## PROBLEM TO WORK ON:
In the listing below, find the line containing "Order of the" and the line containing "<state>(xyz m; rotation". Repeat exactly those two lines and every line between them, nothing more.

-----

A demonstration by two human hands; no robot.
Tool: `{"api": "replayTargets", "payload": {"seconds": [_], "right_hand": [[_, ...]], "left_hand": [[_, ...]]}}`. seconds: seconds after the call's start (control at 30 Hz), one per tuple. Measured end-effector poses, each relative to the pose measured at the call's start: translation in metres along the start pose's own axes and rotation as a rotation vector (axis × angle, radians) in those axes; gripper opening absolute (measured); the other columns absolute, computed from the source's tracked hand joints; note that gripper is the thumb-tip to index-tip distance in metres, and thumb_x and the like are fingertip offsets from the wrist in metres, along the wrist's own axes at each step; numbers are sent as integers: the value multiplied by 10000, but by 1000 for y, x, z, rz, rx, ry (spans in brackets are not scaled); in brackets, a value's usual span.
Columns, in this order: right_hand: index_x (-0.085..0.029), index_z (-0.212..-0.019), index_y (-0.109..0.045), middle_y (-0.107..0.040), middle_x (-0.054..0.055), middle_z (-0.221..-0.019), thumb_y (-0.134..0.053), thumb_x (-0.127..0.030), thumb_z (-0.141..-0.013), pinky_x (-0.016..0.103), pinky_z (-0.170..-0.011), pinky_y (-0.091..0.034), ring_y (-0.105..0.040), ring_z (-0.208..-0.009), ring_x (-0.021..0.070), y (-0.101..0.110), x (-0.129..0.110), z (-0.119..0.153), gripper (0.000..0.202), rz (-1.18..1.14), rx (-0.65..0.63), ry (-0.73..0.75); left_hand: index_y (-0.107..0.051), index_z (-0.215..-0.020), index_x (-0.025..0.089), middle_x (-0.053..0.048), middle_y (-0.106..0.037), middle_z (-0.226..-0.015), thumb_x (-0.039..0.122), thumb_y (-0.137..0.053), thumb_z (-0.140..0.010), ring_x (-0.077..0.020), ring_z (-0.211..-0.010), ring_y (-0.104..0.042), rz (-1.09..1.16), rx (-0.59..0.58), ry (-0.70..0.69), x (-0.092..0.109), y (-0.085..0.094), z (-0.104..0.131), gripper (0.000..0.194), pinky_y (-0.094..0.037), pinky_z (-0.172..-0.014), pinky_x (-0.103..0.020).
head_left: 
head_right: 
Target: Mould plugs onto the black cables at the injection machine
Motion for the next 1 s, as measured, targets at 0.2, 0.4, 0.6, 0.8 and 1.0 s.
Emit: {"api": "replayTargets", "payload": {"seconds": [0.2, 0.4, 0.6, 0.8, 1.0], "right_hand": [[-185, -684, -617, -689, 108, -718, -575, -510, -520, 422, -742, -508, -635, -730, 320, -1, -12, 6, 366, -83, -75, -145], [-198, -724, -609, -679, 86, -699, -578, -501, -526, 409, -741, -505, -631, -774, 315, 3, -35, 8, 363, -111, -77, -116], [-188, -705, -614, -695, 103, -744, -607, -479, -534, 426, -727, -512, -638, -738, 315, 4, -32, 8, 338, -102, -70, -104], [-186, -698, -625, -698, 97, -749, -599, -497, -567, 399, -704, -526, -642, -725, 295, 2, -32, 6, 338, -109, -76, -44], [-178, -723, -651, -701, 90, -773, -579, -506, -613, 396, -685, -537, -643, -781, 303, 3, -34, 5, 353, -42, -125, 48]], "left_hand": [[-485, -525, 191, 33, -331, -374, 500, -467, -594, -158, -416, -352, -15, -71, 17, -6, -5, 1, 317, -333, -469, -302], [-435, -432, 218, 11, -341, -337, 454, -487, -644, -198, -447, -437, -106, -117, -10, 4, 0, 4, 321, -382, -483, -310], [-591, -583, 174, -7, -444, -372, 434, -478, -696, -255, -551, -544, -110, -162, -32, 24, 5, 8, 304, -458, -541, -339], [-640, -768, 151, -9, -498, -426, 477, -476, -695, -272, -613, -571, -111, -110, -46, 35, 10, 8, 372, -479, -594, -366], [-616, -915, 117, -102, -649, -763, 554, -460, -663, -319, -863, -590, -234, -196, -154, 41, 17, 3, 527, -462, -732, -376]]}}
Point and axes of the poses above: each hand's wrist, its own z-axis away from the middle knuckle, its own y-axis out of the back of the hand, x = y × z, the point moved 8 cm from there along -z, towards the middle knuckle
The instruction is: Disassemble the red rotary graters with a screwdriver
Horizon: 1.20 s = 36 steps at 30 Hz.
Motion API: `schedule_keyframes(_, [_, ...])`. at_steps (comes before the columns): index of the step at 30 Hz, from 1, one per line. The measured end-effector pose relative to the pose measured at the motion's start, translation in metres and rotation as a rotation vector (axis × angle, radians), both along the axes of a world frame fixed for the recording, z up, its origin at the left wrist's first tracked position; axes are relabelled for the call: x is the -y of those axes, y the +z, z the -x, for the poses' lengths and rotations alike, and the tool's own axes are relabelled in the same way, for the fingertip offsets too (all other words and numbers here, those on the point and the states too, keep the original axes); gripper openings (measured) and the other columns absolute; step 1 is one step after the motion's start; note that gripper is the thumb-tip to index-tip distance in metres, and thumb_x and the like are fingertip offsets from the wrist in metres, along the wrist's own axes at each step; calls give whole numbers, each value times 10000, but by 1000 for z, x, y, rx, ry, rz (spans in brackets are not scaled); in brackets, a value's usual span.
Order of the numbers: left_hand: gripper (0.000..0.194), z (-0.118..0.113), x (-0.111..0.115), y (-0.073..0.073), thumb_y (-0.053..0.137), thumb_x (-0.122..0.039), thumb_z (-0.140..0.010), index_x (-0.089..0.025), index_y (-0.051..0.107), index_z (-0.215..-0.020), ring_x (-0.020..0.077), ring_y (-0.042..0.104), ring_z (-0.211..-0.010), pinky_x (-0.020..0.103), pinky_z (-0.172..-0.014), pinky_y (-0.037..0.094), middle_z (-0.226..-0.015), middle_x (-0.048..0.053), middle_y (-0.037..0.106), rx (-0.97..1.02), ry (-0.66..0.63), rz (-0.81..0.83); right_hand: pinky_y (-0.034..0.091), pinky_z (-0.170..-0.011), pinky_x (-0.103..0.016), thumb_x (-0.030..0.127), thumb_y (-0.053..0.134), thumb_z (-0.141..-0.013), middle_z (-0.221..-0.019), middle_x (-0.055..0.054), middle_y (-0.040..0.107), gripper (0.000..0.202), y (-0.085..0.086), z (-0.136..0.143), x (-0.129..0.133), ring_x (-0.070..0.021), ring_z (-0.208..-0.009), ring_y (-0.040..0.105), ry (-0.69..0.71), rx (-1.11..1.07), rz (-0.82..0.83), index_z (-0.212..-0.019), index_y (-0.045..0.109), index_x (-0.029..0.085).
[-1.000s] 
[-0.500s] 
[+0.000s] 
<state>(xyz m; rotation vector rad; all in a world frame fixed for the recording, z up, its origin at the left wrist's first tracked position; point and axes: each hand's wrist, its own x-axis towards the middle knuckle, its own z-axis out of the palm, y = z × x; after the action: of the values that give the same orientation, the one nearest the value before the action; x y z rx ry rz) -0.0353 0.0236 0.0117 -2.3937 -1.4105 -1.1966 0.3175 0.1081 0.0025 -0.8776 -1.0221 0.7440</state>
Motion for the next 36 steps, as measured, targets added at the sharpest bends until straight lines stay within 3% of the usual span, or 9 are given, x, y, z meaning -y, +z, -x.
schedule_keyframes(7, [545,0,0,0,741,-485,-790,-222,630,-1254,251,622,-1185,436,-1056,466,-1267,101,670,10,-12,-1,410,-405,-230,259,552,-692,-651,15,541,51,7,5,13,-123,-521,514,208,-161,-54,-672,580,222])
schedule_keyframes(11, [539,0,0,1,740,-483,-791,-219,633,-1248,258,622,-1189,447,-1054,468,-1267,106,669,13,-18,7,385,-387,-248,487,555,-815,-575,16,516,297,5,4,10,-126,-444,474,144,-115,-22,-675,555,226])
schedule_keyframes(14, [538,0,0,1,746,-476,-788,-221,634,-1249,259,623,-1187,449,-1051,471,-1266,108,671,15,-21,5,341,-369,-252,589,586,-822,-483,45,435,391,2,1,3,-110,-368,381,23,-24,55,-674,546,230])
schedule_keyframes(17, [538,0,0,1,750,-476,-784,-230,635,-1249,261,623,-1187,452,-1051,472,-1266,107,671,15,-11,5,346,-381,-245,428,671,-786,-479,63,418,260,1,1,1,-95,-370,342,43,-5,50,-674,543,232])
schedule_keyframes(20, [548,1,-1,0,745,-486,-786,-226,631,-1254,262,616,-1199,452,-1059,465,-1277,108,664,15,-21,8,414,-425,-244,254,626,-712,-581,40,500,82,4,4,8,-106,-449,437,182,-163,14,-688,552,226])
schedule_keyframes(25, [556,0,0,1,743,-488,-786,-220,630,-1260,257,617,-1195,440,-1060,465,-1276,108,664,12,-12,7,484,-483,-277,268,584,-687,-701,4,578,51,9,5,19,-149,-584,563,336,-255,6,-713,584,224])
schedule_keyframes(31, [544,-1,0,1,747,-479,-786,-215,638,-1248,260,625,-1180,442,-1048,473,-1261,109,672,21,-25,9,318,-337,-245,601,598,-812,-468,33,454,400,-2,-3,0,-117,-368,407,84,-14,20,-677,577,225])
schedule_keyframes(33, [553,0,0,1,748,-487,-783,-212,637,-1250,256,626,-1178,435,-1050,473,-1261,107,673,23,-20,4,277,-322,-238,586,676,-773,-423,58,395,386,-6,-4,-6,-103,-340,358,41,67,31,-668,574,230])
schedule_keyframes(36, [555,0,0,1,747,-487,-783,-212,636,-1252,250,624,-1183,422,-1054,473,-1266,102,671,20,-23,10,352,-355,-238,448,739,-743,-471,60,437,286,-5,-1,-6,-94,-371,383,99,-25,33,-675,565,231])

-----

## TASK SOLUTION:
Order of the numbers: left_hand: gripper (0.000..0.194), z (-0.118..0.113), x (-0.111..0.115), y (-0.073..0.073), thumb_y (-0.053..0.137), thumb_x (-0.122..0.039), thumb_z (-0.140..0.010), index_x (-0.089..0.025), index_y (-0.051..0.107), index_z (-0.215..-0.020), ring_x (-0.020..0.077), ring_y (-0.042..0.104), ring_z (-0.211..-0.010), pinky_x (-0.020..0.103), pinky_z (-0.172..-0.014), pinky_y (-0.037..0.094), middle_z (-0.226..-0.015), middle_x (-0.048..0.053), middle_y (-0.037..0.106), rx (-0.97..1.02), ry (-0.66..0.63), rz (-0.81..0.83); right_hand: pinky_y (-0.034..0.091), pinky_z (-0.170..-0.011), pinky_x (-0.103..0.016), thumb_x (-0.030..0.127), thumb_y (-0.053..0.134), thumb_z (-0.141..-0.013), middle_z (-0.221..-0.019), middle_x (-0.055..0.054), middle_y (-0.040..0.107), gripper (0.000..0.202), y (-0.085..0.086), z (-0.136..0.143), x (-0.129..0.133), ring_x (-0.070..0.021), ring_z (-0.208..-0.009), ring_y (-0.040..0.105), ry (-0.69..0.71), rx (-1.11..1.07), rz (-0.82..0.83), index_z (-0.212..-0.019), index_y (-0.045..0.109), index_x (-0.029..0.085).
[-1.000s] 
[-0.500s] 
[+0.000s] 
<state>(xyz m; rotation vector rad; all in a world frame fixed for the recording, z up, its origin at the left wrist's first tracked position; point and axes: each hand's wrist, its own x-axis towards the middle knuckle, its own z-axis out of the palm, y = z × x; after the action: of the values that give the same orientation, the one nearest the value before the action; x y z rx ry rz) -0.0353 0.0236 0.0117 -2.3937 -1.4105 -1.1966 0.3175 0.1081 0.0025 -0.8776 -1.0221 0.7440</state>

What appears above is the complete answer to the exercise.